Vindication has come for two Saint John men who maintained for 40 years that they were wrongly convicted of murdering another man.
Robert Mailman and Walter Gillespie walked out of the Saint John courthouse on Thursday as innocent men after Court of King’s Bench Chief Justice Tracey DeWare ruled they were not guilty of the 1983 murder of George Leeman.
“I feel good,” was Gillespie’s response outside the courthouse when asked how he felt.
Mailman, who is thin and has been weakened by terminal cancer, declined to speak on Thursday but Ron Dalton, co-president of Innocence Canada who took up their case, spoke to reporters on his behalf.
“They’ve been 40 years waiting for this. As you can imagine, they’re glad this day has finally come,” said Dalton, who has also been exonerated for a murder he didn’t commit.
“[Robert] wants to express his appreciation to his best buddy, Wally, who stayed solid for 40 years when he could have walked away any time and just pointed the finger at him.”
Both maintained innocence
Gillespie and Mailman were originally convicted of murdering Leeman in May 1984 and were sentenced to life in prison, with no chance of parole, for 18 years.
The two always maintained their innocence.
Following unsuccessful appeals and efforts to get their case reviewed, federal Justice Minister Arif Virani announced last month he was overturning the convictions and granting Mailman and Gillespie new trials. Virani said new information led him to believe “a miscarriage of justice likely occurred.”
Thursday was the first court appearance for Mailman, 76, and Gillespie, 80.
At the outset of the hearing, DeWare read out the charges the two faced in connection to the murder of Leeman and asked them how they planned to plead.
“Not guilty,” said Mailman, in a frail voice, followed by Gillespie, who echoed the same but in a heavier tone.
Crown prosecutor Karen Lee then informed the court she had no evidence to present.
Given that, DeWare said she had no choice but to find them not guilty of the murder charges they originally faced 40 years ago.
“Mr. Mailman and Mr.
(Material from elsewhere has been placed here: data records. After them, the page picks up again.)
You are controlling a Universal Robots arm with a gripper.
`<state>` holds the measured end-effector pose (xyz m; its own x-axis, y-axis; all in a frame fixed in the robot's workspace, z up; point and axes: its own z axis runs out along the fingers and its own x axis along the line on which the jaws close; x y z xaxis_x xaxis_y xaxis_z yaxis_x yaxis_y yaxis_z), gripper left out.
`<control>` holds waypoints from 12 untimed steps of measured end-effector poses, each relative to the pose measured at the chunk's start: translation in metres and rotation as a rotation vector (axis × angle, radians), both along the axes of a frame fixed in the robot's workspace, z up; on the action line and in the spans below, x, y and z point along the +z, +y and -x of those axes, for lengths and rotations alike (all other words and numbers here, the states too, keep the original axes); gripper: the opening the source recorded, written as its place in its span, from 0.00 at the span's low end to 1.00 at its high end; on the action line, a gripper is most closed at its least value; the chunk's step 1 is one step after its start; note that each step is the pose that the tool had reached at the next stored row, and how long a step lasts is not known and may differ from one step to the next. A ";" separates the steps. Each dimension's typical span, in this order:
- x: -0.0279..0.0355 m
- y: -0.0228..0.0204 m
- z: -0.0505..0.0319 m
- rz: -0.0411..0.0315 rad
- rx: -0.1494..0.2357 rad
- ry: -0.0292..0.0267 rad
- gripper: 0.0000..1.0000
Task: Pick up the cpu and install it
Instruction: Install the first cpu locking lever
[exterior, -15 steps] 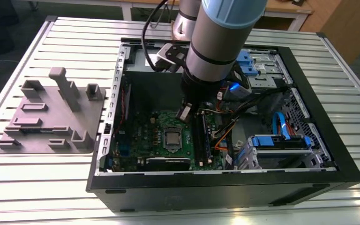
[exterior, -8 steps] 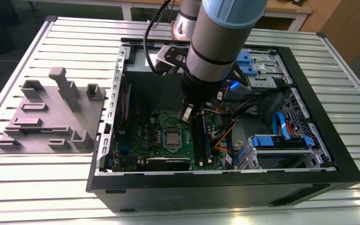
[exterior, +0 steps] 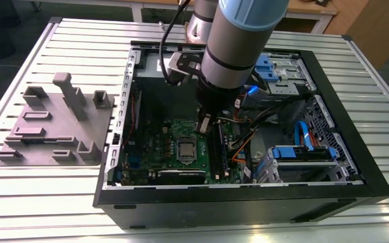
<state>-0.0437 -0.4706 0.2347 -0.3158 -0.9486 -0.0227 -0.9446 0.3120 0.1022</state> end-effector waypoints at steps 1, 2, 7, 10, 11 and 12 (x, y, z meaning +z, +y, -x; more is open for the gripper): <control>-0.0002 0.0000 0.0000 -0.0001 0.014 -0.0001 0.10; -0.0003 0.0000 0.0000 -0.0001 0.033 -0.0001 0.10; -0.0010 0.0000 0.0000 0.0000 0.116 -0.0003 0.10; -0.0012 -0.0003 0.0000 0.0001 0.130 -0.0003 0.10; -0.0014 -0.0003 0.0000 0.0002 0.130 -0.0003 0.10; -0.0015 -0.0004 0.0000 0.0002 0.130 -0.0003 0.10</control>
<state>-0.0436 -0.4711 0.2332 -0.1901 -0.9815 -0.0225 -0.9771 0.1869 0.1019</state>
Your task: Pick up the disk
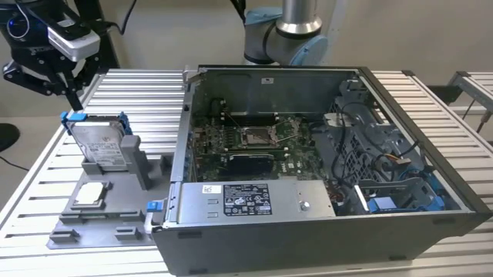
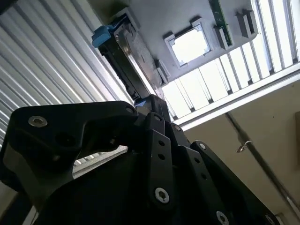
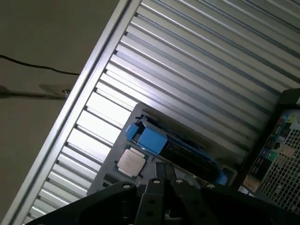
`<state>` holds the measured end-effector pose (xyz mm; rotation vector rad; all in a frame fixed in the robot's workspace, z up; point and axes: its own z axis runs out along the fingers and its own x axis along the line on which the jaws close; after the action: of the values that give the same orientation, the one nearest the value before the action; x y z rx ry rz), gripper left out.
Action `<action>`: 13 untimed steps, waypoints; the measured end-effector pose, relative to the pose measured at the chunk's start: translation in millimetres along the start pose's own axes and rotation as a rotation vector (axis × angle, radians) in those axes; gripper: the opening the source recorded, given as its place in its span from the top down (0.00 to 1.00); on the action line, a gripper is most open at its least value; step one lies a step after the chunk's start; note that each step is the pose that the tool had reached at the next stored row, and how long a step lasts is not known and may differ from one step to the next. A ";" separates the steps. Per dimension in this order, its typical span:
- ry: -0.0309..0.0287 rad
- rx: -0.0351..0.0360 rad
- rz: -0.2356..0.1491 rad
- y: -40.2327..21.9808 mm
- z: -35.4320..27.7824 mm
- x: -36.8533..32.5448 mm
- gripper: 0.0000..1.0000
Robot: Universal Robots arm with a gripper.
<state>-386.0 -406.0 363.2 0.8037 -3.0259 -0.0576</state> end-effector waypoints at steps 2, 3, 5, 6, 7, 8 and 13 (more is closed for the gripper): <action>0.0015 0.0000 -0.036 0.0 0.0 0.0 1.00; 0.0022 0.0000 -0.055 0.0 0.0 0.0 1.00; 0.0035 0.0000 -0.091 0.0 0.0 0.0 1.00; 0.0043 0.0000 -0.110 0.1 0.0 0.1 1.00; 0.0050 0.0000 -0.128 0.1 0.0 0.1 1.00; 0.0057 0.0000 -0.146 0.1 0.0 0.1 1.00; 0.0090 0.0001 -0.235 0.1 0.0 0.1 1.00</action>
<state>-386.2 -406.0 363.2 1.1520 -2.9066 -0.0552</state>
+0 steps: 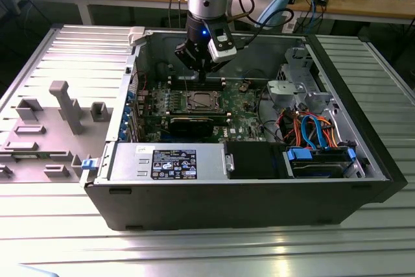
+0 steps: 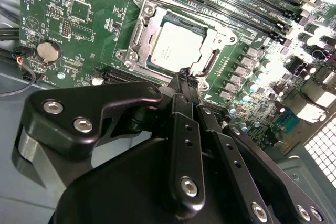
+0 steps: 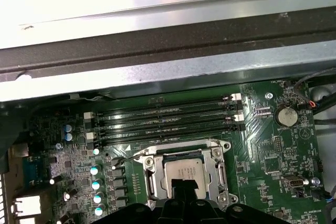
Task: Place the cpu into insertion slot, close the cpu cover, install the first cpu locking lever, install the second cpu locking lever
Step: 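Install the first cpu locking lever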
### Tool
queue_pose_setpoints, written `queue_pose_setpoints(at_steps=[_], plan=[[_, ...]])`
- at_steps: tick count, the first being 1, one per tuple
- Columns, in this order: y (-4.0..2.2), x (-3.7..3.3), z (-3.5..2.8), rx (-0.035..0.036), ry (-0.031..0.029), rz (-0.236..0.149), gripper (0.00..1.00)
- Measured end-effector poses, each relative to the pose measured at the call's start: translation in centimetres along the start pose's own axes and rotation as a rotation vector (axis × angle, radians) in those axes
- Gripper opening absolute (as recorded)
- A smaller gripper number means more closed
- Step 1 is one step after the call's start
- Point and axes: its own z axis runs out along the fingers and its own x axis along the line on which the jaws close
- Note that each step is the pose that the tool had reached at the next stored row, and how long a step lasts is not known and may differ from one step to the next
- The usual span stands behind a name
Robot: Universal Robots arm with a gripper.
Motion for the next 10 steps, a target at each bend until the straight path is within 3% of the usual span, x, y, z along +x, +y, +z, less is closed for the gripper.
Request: queue_pose_setpoints(at_steps=[10], plan=[[0.00, 0.03, 0.00, -0.0001, 0.0000, -0.001, 0.11]])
Gillespie entered this courtroom today innocent in the eyes of the law as a result of Minister Virani’s order,” DeWare said. “They may leave the court today with that presumption of innocence maintained and forever confirmed by the fact they have been found not guilty of this charge.”
“It is most regretful it has taken 40 years for this day to come.”
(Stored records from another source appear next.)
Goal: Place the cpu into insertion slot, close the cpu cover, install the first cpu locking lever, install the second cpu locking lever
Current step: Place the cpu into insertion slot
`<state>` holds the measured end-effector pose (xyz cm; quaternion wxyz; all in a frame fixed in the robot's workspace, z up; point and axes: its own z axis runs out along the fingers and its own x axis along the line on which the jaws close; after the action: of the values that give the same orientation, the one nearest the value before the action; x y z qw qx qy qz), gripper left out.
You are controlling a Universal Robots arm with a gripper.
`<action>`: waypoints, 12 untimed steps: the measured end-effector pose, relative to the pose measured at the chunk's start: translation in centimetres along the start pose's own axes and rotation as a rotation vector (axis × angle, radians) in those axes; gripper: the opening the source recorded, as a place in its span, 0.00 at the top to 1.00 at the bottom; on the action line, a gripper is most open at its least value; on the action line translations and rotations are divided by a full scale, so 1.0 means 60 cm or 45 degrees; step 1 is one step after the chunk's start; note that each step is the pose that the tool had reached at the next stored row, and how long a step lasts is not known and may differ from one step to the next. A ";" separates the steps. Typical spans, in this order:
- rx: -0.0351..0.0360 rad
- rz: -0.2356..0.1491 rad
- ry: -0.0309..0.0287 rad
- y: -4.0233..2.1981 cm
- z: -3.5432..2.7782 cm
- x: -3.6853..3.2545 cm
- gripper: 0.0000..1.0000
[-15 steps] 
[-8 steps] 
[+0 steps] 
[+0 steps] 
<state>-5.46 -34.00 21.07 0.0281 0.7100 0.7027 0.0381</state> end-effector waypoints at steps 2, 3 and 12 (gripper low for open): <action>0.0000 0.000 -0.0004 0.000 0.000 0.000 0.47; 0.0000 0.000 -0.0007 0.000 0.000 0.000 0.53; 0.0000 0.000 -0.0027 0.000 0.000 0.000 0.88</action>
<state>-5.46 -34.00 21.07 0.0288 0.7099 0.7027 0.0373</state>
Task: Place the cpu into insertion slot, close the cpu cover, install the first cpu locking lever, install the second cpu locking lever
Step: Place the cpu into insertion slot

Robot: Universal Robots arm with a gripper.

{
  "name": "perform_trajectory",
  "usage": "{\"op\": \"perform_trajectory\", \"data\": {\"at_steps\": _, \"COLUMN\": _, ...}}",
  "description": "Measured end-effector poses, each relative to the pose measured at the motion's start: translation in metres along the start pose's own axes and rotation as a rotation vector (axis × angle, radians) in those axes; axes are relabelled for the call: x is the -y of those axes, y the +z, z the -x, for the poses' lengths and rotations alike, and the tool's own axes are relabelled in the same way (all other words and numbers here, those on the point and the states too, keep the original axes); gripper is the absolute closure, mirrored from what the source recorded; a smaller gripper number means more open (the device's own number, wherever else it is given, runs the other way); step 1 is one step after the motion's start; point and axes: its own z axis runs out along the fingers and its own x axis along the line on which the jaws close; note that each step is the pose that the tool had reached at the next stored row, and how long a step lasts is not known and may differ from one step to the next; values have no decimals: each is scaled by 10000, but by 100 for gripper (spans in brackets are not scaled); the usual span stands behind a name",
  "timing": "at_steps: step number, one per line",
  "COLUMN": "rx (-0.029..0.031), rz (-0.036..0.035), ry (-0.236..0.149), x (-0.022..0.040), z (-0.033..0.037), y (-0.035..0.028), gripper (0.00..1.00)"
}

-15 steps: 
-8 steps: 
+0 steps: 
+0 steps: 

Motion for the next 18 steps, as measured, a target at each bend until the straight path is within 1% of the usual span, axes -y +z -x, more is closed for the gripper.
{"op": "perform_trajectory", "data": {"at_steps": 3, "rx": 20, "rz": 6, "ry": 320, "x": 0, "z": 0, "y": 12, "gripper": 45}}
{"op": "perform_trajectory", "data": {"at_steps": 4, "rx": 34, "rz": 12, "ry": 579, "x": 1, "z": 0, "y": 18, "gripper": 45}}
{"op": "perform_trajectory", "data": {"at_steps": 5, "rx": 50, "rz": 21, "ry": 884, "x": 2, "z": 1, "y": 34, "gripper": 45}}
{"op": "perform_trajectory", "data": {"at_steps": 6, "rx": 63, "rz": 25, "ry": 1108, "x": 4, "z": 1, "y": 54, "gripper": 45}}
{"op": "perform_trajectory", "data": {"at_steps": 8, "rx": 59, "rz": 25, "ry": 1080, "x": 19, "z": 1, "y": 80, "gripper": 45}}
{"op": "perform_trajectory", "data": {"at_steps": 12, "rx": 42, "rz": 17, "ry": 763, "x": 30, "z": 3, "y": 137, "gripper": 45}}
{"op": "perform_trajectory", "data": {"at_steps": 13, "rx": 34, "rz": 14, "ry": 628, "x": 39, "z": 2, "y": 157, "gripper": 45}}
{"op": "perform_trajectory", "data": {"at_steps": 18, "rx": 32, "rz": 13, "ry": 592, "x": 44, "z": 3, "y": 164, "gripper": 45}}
Case against them ‘a disgrace’, says lawyer
Innocence Canada, an organization that advocates for and represents those wrongfully convicted, took on the men’s case in 2018 and filed the request for a review by the Department of Justice.
Organization lawyers James Lockyer and Jerome Kennedy appeared in court Thursday, and they described problems with the case against Mailman and Gillespie.
They said those problems included failures by either the Saint John Police Force or Crown prosecutors to disclose all the information they had available to them ahead of the two men’s trial.
“If full disclosure would be made at their trial, it would have been abundantly obvious that the only two Crown witnesses who said anything to implicate either of these men in the murder was not just unreliable, but false,” Lockyer said.
The witnesses, who testified to having seen Mailman and Gillespie commit the murder, later recanted their testimony, saying they lied while on the stand.
Meanwhile, new information not uncovered in the original investigation helped prove the alibi that placed Mailman and Gillespie away from the scene of the crime.
“The Saint John police have a lot to answer for in my view,” Lockyer said. “This case was a disgrace.”
In a news release issued after DeWare’s ruling, the Saint John Police Force said in order to better understand Virani’s determination that a miscarriage of justice likely occurred, it will be seeking the final results of the Department of Justice’s review of the case, and the rationale that led to Thursday’s outcome.
“While we respect the judicial process, we are deeply concerned with the impact it may have on all parties involved,” the police force said in its statement.
“We remain dedicated to upholding the highest standards of justice and will continue to work diligently to do so.”
What comes next
Lockyer said the issues in this case mirror those of Erin Walsh, another man who was wrongfully convicted of murder in Saint John and later exonerated with help from Innocence Canada.
Lockyer said the next best steps would be to hold a public inquiry, or for his team to be allowed to work with New Brunswick’s attorney general to identify other similar cases.
“Because I’ve no doubt they’re out there,” he said.
As for any compensation for the two men, Kennedy said it’s too soon to say what might happen.
“Today is just an opportunity for Wally and Bobby, especially having regard to Bobby’s health, that he can finally say, ‘I told everyone I was innocent. No one listened and yet today here I am,'” Kennedy said.
While Mailman got out of prison after 18 years and Gillespie after 21, both men had been on parole, subject to strict conditions that could send them back to prison if broken.
Dalton said Mailman was diagnosed in November with terminal cancer and at the time given about three months to live.